We conducted our experiment on an established emotional dialog dataset, IEMOCAP [62]. Other datasets, such as K-EmoCon [63], IFADV [64], and CANDOR [65], were not used due to their limitations for our study. Specifically, the K-EmoCon data contain 10-min debates. However, the number of conversation turns is very limited. In each 10-min debate, only three or four turns may occur. Since our research focuses on response generation, K-EmoCon’s limited turns make it unsuitable for this task. The IFADV corpus is another excellent dataset. However, to our knowledge, its annotations include orthographic transliteration, POS tagging, word alignment, word-to-phoneme alignment, phoneme alignment, conversational function, and gaze direction. Unfortunately, it lacks high-quality utterance-level emotion annotations, which are essential for our study. CANDOR is also a valuable dataset with dyadic conversations. However, to our knowledge, the majority of CANDOR dataset conversations are conducted via video chat, either computer-to-computer or using mobile devices. These settings differ from the face-to-face, offline dyadic conversations that are the focus of this study, making the dataset unsuitable for our purposes.
The IEMOCAP dataset contains approximately 12 h of audio, visual, and text data. It includes dyadic conversations by five dyads (10 speakers), with each dyad having one session of conversation. We used the first four sessions of the dataset for training and validation. The last session was used for testing. This study aimed at finding generalization results. The partitions of the dataset had no shared speaker. Our experiments focused on six categories of emotions including Happiness, Sadness, Neutrality, Anger, Excitement, and Frustration.
We segmented the IEMOCAP dataset conversation data into data units (i.e., turns). The procedures for data segmentation and data labeling are described in Section 3.2 above. After segmentation, we obtained 3750 turns of training and validation data and 1118 turns of test data.
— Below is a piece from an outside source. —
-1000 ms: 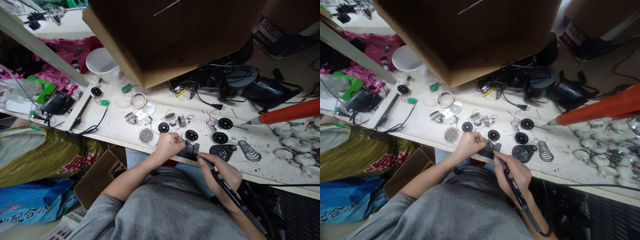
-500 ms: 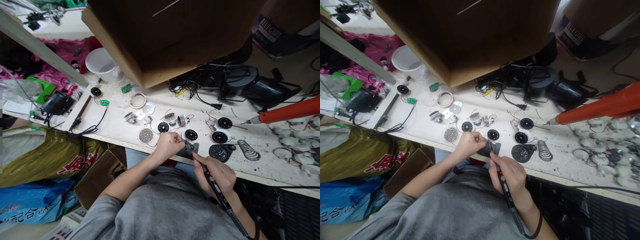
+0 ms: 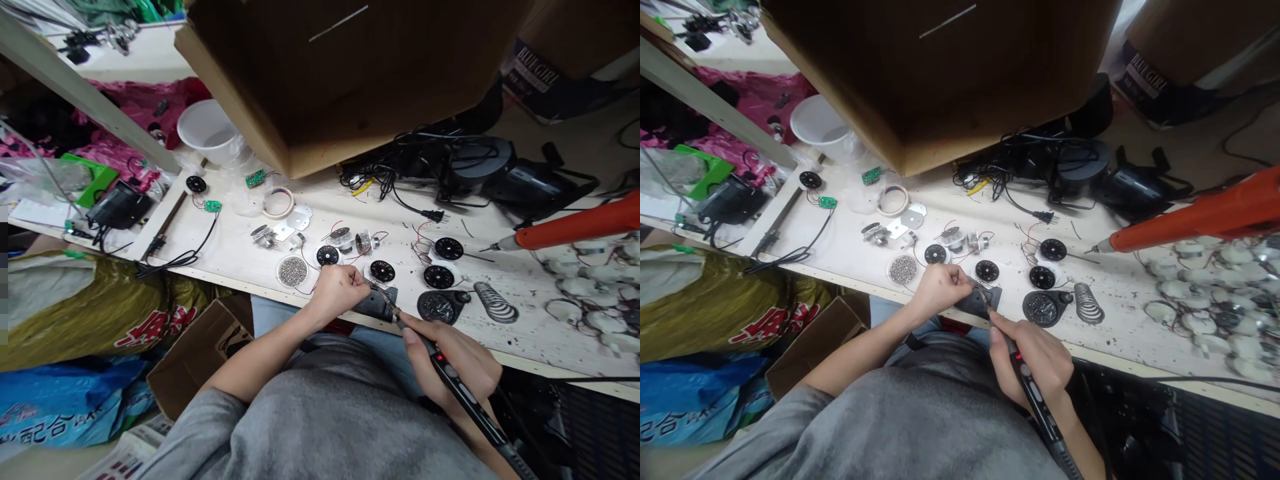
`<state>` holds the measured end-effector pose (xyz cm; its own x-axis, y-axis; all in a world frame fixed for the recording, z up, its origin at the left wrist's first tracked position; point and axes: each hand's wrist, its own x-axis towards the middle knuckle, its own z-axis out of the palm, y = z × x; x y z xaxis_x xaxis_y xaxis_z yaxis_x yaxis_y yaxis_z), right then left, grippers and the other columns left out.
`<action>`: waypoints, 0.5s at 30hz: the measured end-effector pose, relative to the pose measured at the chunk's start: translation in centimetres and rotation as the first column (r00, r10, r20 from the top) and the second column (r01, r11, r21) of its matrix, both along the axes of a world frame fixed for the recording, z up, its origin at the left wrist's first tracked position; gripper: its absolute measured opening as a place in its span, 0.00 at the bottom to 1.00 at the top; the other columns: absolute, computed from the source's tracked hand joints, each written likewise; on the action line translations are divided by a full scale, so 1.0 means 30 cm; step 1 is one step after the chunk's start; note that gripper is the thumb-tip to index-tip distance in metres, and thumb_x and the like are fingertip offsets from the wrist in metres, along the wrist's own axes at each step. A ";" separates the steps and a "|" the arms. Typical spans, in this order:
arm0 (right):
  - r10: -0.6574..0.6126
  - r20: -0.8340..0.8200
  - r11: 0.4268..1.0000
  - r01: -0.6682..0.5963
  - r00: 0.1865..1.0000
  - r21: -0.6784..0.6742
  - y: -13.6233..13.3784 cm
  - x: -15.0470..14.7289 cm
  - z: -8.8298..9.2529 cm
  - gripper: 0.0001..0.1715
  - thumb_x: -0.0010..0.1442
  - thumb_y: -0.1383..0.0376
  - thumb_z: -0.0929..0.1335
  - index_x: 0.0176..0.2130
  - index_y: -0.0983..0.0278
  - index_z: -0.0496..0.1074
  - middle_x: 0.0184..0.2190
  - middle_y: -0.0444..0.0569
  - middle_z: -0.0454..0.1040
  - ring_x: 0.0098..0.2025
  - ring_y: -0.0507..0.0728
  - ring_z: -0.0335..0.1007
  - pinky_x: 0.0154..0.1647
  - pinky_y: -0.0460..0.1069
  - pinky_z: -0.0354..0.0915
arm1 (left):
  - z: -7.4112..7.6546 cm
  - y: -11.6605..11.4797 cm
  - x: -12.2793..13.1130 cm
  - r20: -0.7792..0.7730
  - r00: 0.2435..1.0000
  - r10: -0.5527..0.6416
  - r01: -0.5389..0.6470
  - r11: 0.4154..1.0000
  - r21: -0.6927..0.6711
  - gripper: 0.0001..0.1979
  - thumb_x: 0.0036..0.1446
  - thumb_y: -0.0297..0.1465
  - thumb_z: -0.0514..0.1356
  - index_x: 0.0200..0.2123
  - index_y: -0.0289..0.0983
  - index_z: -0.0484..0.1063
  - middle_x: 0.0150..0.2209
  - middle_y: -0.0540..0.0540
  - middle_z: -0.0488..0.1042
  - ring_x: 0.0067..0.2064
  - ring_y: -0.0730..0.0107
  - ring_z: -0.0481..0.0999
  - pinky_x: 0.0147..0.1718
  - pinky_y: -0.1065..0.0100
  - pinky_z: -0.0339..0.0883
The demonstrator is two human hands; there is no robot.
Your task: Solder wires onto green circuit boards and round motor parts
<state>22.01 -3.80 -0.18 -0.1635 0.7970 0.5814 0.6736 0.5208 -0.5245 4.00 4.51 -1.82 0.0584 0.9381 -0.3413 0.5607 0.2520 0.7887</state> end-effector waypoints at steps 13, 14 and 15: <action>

As shown in Table 1, for the training and validation data, each turn takes approximately 6.65 s and contains approximately 21.74 words and 1.44 utterances on average. For the test data, each turn takes approximately 6.36 s and contains approximately 22.13 words and 1.39 utterances on average.
As explained in Section 3.2, (pseudo-)ground truth labels for the empathy communication mechanism of each response were assigned using a pretrained classification model [54]. The original pretrained classification model returns three classes—0 (no), 1 (weak), and 2 (strong)—for each of emotional reactions, explorations, and interpretations. However, the distribution of these three classes was remarkably uneven when applied to our data. The train set in pretrained data, for example, contained 53.59 % “no” labels, 3.63 % “weak” labels, and 41.77 % percent “strong” labels. To mitigate the unevenness between classes, we merged 1 (weak) and 2 (strong) into with. Thus, the ground truth responses were annotated with 0 (without) or 1 (with) for each of emotional reactions, explorations, and interpretations.

4.2. Implementation Details

Our study utilizes all multimodality information (i.e., visual and audio information from both Speaker A and B, plus text data from Speaker A) to generate Speaker B’s text response (Figure 1), while also determining how various inputs influence the generated response. Specifically, the textual data include Speaker A’s statement in a turn. Audio data consist of recorded interlocutors’ speech, represented as time series data. Visual data consist of interlocutors’ images in a turn. The model output includes two parts. The first part is the textural response. In this case, Speaker B’s textural response is used as the ground truth response. The second part is the emotion annotation of the response such as happiness, sadness, etc.
Following the previous study [21], we implemented all the models using PyTorch (version 1.13.1) and used 300-dimensional pretrained GloVe vectors to initialize the word embeddings, which were shared between the encoders and the decoders. For the audio modality, the raw audio was processed using openSMILE [66] to obtain 100 dimensional vectors for each utterance duration. For the visual modality, the raw images were processed using 3D-CNN [67] to obtain 128 dimensional vectors for each utterance duration.
For the training, Adam was used as the optimizer. The initial learning rate was 0.0001. All the models were trained on a single RTX 3090 GPU (Nvidia Corp., Santa Clara, CA, USA) with a batch size of 16 and early stopping. We used a batch size of 1 and a maximum of 50 decoding steps during testing and inference. The large batch size used during training primarily serves to accelerate the training process and ensure more stable and accurate gradient estimates. On the other hand, during testing, we use a batch size of 1 to facilitate the independent evaluation of each generated response. Specifically, using a batch size of 1 allows us to assess each response sentence individually, which is crucial for evaluation metrics like BLEU. These metrics require evaluating each case separately rather than in batches to provide a more precise assessment of the model’s performance. It is noted that 20 % of the training set was used as a validation set when tuning hyperparameters.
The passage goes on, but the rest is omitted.